Background and objectives: Dickkopf-1 (DKK1) is the inhibitor of the canonical Wnt signaling pathway, however it is highly transactivated in various cancers, suggesting the presence of unknown mechanism. Its implication in human esophageal squamous cell carcinoma (ESCC) has not been sufficiently investigated.
Patients and methods: We evaluated DKK1 protein expression in resected specimens from 170 patients with ESCC by immunohistochemistry. Tumors were categorized as positive or negative for DKK1. The relationships between DKK1 expression in ESCC and various clinicopathological parameters and prognosis (disease-free survival; DFS) were analyzed separately.
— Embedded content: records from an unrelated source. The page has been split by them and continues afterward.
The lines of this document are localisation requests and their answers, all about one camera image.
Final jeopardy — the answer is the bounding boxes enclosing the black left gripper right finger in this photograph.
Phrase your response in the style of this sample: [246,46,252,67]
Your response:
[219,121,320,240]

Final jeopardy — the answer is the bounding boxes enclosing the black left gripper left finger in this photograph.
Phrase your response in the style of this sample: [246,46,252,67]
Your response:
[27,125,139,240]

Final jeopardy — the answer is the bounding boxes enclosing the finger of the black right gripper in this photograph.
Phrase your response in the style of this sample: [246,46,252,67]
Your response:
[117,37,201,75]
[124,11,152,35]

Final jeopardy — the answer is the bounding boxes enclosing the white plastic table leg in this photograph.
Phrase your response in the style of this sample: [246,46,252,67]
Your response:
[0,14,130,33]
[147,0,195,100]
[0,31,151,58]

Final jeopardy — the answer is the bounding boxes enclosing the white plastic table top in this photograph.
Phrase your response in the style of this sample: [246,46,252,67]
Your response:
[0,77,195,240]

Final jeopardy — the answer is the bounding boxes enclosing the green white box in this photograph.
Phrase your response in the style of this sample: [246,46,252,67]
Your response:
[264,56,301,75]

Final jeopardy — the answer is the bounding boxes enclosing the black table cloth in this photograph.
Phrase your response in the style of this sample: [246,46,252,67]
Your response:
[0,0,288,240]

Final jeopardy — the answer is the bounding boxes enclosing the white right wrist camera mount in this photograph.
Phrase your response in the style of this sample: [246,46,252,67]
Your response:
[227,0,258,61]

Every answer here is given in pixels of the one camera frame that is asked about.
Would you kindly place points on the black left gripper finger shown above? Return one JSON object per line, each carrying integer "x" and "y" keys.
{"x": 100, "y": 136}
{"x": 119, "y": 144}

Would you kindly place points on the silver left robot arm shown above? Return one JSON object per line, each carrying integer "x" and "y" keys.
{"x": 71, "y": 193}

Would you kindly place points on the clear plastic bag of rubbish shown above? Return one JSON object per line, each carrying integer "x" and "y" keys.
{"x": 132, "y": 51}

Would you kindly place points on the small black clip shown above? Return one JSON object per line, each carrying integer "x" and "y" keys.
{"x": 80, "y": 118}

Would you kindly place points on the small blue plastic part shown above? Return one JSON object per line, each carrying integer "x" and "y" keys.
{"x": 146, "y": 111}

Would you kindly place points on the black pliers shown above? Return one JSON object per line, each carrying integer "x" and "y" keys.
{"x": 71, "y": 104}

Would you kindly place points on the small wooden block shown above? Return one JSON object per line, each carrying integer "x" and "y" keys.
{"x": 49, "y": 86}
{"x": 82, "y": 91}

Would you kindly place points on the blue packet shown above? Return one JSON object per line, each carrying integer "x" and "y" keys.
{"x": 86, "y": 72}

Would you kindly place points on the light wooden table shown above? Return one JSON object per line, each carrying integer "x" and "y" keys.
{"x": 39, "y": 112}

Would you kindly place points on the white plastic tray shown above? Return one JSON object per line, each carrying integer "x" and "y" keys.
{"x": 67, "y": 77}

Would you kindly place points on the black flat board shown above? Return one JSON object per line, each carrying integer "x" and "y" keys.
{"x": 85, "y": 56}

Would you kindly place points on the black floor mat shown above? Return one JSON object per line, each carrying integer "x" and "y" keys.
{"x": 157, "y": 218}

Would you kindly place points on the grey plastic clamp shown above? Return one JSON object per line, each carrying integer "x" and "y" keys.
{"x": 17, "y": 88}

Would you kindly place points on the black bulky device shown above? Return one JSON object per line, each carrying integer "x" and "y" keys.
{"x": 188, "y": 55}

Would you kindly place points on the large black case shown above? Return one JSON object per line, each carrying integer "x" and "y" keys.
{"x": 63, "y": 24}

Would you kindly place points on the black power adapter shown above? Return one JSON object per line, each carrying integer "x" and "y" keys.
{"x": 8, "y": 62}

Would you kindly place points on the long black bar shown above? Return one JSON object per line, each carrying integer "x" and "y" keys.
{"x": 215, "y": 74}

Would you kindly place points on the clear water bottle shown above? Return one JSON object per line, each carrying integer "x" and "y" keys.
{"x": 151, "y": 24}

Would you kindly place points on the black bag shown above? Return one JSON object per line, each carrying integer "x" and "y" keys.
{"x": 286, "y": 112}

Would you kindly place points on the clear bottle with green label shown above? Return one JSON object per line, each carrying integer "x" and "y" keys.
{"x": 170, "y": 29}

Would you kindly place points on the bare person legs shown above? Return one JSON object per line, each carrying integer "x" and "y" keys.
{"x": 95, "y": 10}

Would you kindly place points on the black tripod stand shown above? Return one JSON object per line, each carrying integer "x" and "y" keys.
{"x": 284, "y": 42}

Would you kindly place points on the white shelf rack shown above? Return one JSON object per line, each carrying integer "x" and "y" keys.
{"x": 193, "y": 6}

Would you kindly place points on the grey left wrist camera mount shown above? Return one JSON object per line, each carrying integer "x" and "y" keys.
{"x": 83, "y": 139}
Results: Immunohistochemically, 72 (42.4%) tumors were DKK1 positive while no significant staining was observed in the normal squamous epithelium except for few basal cells. There was no significant relationship between DKK1 expression in ESCC and any of the clinicopathological parameters tested in this study. Patients with DKK1-positive tumors had poorer DFS than those with negative ESCC (5-year DFS; 31.5% versus 53.6%, P = 0.0062). Univariate analysis showed a significant relationship between pT [hazard ratio (HR) = 2.944, 95% confidence interval (CI) = 1.713-5.059, P < 0.0001], number of pN (HR = 2.836, 95% CI = 1.866-4.309, P < 0.0001), lymphatic invasion (HR = 2.892, 95% CI = 1.336-6.262, P = 0.0070), and DKK1 expression (HR = 1.763, 95% CI = 1.167-2.663, P = 0.0071) and DFS. Multivariate analysis including the above four parameters identified pT (HR = 2.053, 95% CI = 1.157-3.645, P = 0.0140), pN number (HR = 2.107, 95% CI = 1.362-3.260, P = 0.0008), and DKK1 expression (HR = 1.813, 95% CI = 1.195-2.751, P = 0.0052) as independent and significant prognostic factors for DFS.
Conclusion: Our data suggest the usefulness of DKK1 as a novel predictor of poor prognosis of patients with ESCC after curative resection and also as a therapeutic target for future tailored therapies against ESCC.